Seared Summer Salmon Salad

My children just love tuna salad, but I needed something to do with the salmon I had in the fridge and I hate mayo. So, this was my compromise. This recipe is easy and will keep them coming back for seconds.

INGRIDIENT

DIRECTION

Step: 1

Bring a large pot of lightly salted water to a boil. Cook campanelle in the boiling water, stirring occasionally, until tender yet firm to the bite, about 12 minutes. Drain and rinse with cold water.

Step: 2

Heat olive oil in a large skillet over medium heat until sizzling. Add garlic; cook and stir until fragrant, 30 seconds to 1 minute. Add salmon; cook until browned and flaking apart, about 5 minutes per side.

Step: 3

Transfer salmon fillets to a bowl with pan drippings. Pour frozen peas on top; let thaw as salmon cools, about 10 minutes. Add campanelle pasta, sugar snap peas, green onions, mustard, lemon juice, and dill; toss gently. Season with salt and pepper.

NUTRITION FACT

Per Serving: 373 calories; protein 17.6g; carbohydrates 51.2g; fat 10.8g; cholesterol 23.4mg; sodium 440.1mg.

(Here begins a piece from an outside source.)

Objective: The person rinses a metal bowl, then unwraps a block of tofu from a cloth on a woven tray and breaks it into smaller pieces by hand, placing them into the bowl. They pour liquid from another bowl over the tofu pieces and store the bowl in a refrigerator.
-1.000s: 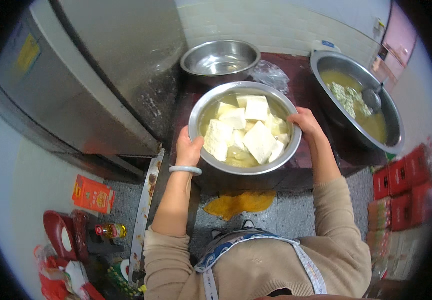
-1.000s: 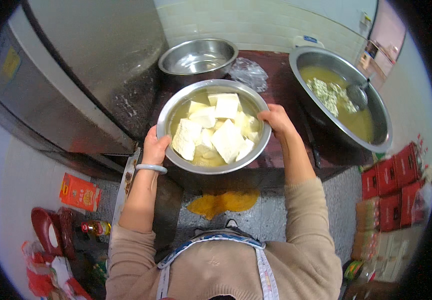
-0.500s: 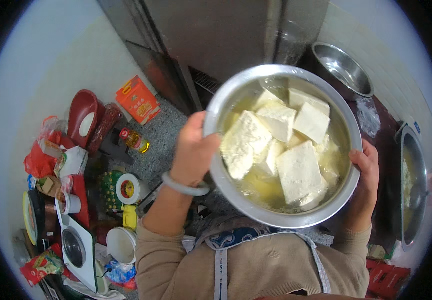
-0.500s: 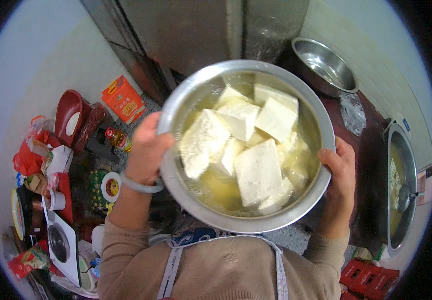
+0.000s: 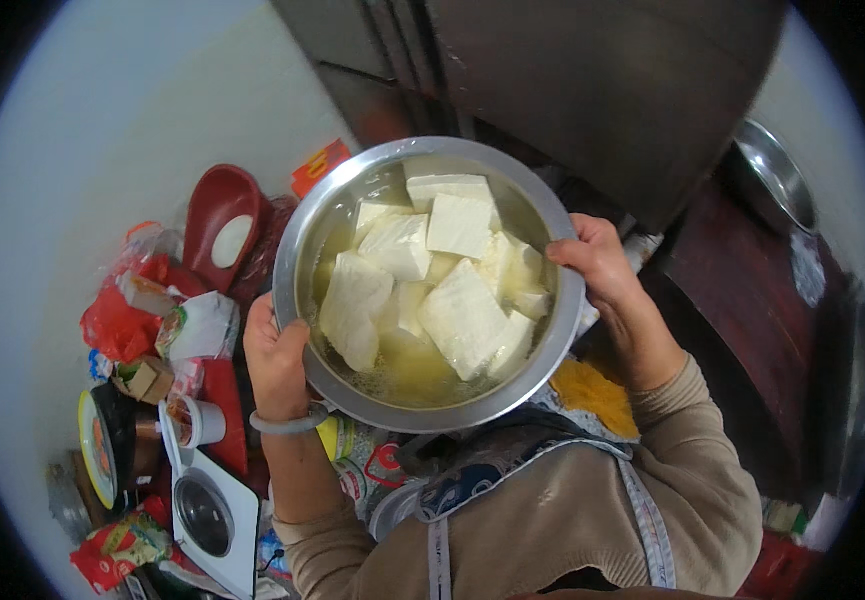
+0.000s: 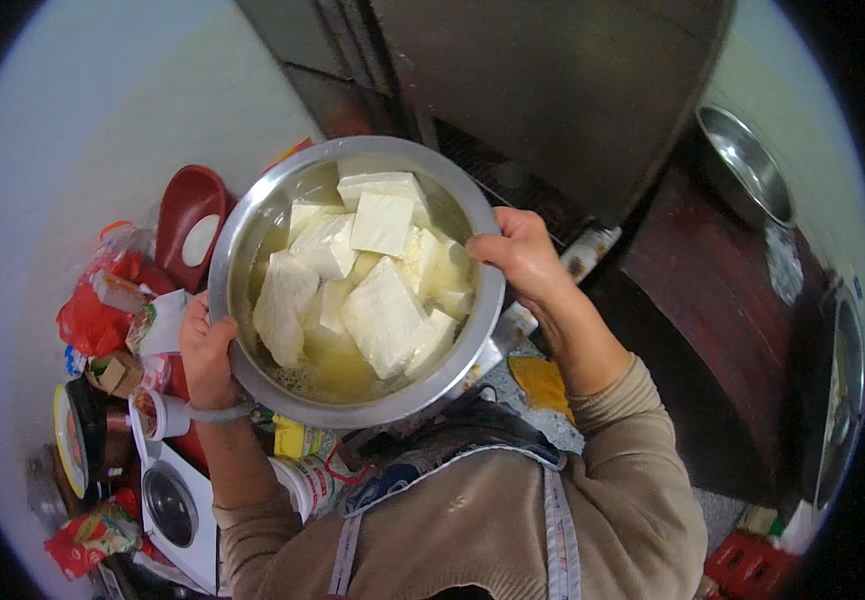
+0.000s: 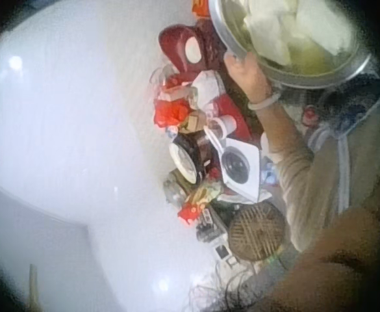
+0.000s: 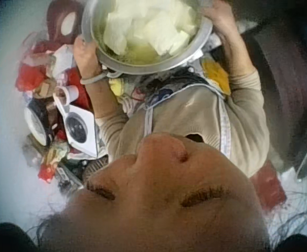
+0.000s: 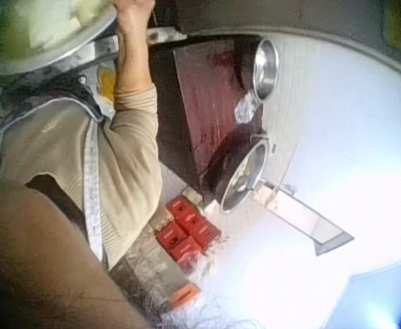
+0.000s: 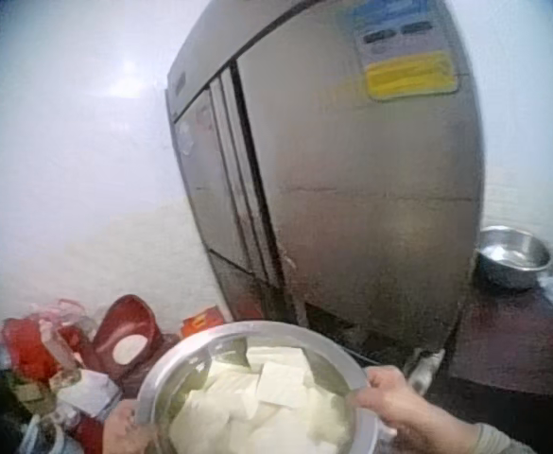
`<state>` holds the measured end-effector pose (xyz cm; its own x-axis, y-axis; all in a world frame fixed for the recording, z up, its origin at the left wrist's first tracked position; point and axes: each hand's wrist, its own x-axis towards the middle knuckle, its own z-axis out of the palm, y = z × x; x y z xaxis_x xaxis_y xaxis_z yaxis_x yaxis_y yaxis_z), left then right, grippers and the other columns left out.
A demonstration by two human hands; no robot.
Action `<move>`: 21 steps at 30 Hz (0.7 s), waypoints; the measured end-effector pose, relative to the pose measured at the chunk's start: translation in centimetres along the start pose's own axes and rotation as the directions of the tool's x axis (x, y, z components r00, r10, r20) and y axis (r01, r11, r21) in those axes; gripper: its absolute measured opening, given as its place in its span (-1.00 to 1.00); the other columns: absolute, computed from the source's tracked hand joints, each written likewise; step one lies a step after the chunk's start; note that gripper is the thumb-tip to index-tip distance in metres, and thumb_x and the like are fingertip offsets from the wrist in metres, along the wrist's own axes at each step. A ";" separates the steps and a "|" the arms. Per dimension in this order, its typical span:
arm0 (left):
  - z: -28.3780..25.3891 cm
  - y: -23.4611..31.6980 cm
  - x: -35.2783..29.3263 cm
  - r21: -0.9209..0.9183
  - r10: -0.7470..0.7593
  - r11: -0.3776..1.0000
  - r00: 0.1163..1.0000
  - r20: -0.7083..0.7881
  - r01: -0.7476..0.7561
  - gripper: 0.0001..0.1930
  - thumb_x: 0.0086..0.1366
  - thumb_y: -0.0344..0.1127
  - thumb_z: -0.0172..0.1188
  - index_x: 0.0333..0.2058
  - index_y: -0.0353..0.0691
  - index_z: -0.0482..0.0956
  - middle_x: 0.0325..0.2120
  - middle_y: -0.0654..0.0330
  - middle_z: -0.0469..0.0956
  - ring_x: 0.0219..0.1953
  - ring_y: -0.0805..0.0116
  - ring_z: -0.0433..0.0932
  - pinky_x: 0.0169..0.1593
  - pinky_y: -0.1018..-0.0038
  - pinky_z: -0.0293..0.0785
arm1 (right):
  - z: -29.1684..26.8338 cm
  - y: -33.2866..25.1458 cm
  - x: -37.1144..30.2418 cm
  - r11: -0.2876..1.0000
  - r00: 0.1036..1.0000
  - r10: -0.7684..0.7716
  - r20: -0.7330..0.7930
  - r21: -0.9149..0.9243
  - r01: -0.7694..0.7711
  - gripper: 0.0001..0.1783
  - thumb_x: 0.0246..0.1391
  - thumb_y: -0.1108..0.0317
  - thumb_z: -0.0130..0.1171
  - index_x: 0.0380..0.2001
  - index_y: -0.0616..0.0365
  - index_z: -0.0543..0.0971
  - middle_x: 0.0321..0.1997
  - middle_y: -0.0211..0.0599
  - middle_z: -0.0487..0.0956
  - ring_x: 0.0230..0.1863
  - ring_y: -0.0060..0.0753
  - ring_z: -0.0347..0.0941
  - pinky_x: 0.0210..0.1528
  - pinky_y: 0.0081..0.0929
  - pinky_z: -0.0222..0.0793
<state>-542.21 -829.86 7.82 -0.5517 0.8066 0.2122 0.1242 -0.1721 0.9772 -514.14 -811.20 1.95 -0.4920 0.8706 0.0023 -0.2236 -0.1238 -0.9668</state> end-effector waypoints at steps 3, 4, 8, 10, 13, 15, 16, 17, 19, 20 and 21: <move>-4.4 -3.6 2.8 0.093 0.018 0.996 0.999 -0.042 -0.014 -0.74 -0.01 -0.59 -0.08 -0.26 -0.40 0.38 -0.38 0.24 0.45 -0.38 0.51 0.38 -0.20 0.62 0.30 | 3.6 2.9 5.5 0.995 0.993 -0.027 0.115 0.096 0.016 -0.82 -0.24 0.58 0.13 -0.44 0.38 0.53 -0.51 -0.31 0.54 -0.53 -0.60 0.41 -0.44 -0.61 0.36; -5.1 -4.6 3.5 0.158 -0.002 0.987 0.990 -0.144 0.025 -0.74 -0.02 -0.59 -0.08 -0.27 -0.39 0.39 -0.39 0.24 0.45 -0.38 0.51 0.38 -0.20 0.62 0.30 | 4.1 3.9 6.9 0.999 0.996 0.007 0.086 0.044 -0.011 -0.81 -0.24 0.54 0.15 -0.44 0.39 0.54 -0.49 -0.30 0.54 -0.50 -0.56 0.43 -0.42 -0.59 0.37; -8.6 -9.6 7.2 0.275 -0.029 0.959 0.984 -0.174 0.076 -0.74 -0.05 -0.59 -0.10 -0.31 -0.36 0.42 -0.42 0.26 0.45 -0.38 0.50 0.38 -0.23 0.62 0.30 | 6.2 9.1 10.9 0.998 0.998 0.046 0.048 -0.045 -0.044 -0.79 -0.25 0.49 0.14 -0.43 0.35 0.54 -0.49 -0.31 0.54 -0.47 -0.52 0.43 -0.41 -0.56 0.37; -9.8 -12.1 9.2 0.253 -0.067 0.961 0.979 -0.194 0.116 -0.75 -0.05 -0.60 -0.10 -0.32 -0.36 0.40 -0.40 0.25 0.44 -0.37 0.51 0.37 -0.24 0.63 0.29 | 7.2 12.2 11.8 0.994 0.994 0.111 0.023 -0.024 -0.110 -0.82 -0.25 0.51 0.12 -0.46 0.31 0.55 -0.49 -0.33 0.54 -0.48 -0.55 0.42 -0.41 -0.55 0.37; -9.7 -15.7 12.4 0.256 -0.010 0.964 0.971 -0.241 0.073 -0.75 -0.05 -0.60 -0.12 -0.32 -0.37 0.37 -0.38 0.24 0.41 -0.37 0.52 0.35 -0.23 0.63 0.29 | 9.4 16.1 13.8 0.985 0.984 0.172 -0.040 -0.010 -0.173 -0.80 -0.27 0.55 0.13 -0.43 0.31 0.54 -0.48 -0.32 0.55 -0.49 -0.54 0.43 -0.42 -0.54 0.38; -11.2 -17.8 13.5 0.253 -0.028 0.964 0.982 -0.188 0.076 -0.75 -0.05 -0.59 -0.11 -0.31 -0.37 0.37 -0.38 0.23 0.41 -0.37 0.51 0.34 -0.22 0.62 0.29 | 10.6 17.6 14.6 0.971 0.967 0.237 -0.094 0.002 -0.238 -0.79 -0.27 0.55 0.13 -0.42 0.32 0.54 -0.49 -0.32 0.55 -0.49 -0.54 0.44 -0.42 -0.54 0.38; -12.5 -18.6 13.6 0.235 -0.011 0.971 0.989 -0.145 0.045 -0.75 -0.04 -0.59 -0.11 -0.31 -0.38 0.36 -0.39 0.23 0.41 -0.37 0.51 0.34 -0.22 0.61 0.29 | 10.9 18.0 15.4 0.963 0.957 0.268 -0.111 0.029 -0.266 -0.78 -0.27 0.56 0.13 -0.41 0.32 0.54 -0.49 -0.32 0.55 -0.49 -0.54 0.44 -0.42 -0.54 0.38; -12.7 -19.3 13.9 0.273 0.025 0.961 0.974 -0.226 0.039 -0.75 -0.04 -0.58 -0.10 -0.31 -0.38 0.37 -0.38 0.22 0.41 -0.37 0.49 0.35 -0.22 0.60 0.30 | 11.4 18.1 15.8 0.972 0.967 0.233 -0.100 0.008 -0.233 -0.77 -0.27 0.56 0.13 -0.41 0.32 0.54 -0.49 -0.33 0.55 -0.50 -0.55 0.43 -0.42 -0.55 0.38; -13.7 -20.3 14.2 0.300 -0.075 0.943 0.970 -0.232 0.144 -0.75 -0.04 -0.57 -0.09 -0.30 -0.39 0.37 -0.38 0.22 0.41 -0.38 0.48 0.35 -0.22 0.60 0.30 | 11.6 17.9 16.8 0.965 0.961 0.257 -0.106 -0.032 -0.261 -0.78 -0.28 0.56 0.13 -0.42 0.31 0.55 -0.49 -0.33 0.55 -0.51 -0.56 0.43 -0.42 -0.55 0.38; -13.3 -20.7 14.6 0.284 -0.064 0.948 0.962 -0.266 0.142 -0.75 -0.04 -0.57 -0.09 -0.30 -0.39 0.37 -0.38 0.21 0.42 -0.38 0.48 0.35 -0.22 0.60 0.30 | 11.7 17.7 17.4 0.961 0.958 0.269 -0.095 -0.032 -0.273 -0.78 -0.28 0.56 0.13 -0.42 0.31 0.55 -0.48 -0.34 0.55 -0.51 -0.56 0.43 -0.42 -0.55 0.38; -13.9 -20.8 14.5 0.321 -0.087 0.931 0.960 -0.266 0.174 -0.75 -0.04 -0.56 -0.08 -0.30 -0.39 0.37 -0.38 0.21 0.42 -0.38 0.48 0.35 -0.23 0.60 0.30 | 11.7 17.5 17.9 0.959 0.957 0.270 -0.106 -0.059 -0.277 -0.79 -0.27 0.56 0.12 -0.43 0.30 0.56 -0.48 -0.34 0.55 -0.50 -0.56 0.43 -0.42 -0.55 0.38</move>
<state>-564.23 -822.44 -9.35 -0.7597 0.6391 0.1197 0.2845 0.1611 0.9451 -536.73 -803.36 -11.90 -0.4424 0.8500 -0.2859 -0.0288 -0.3321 -0.9428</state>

Fruit salad is one of the easiest salads to produce . It is high in body delight and water produce . As fruits contain natural sugar , you can have it for breakfast . The sugar in it will give you enough energy for the 24 hours and make body fit with your get sugar producer cravings too.

Salads is sometimes get a bad rap for being unsatisfying (if they’re lean and mean) or unhealthy (if they’re not lean and mean). The core of middle ground is not being talked about , but it’s exactly where you’ll found the good vegetable fruit that may get weight loss.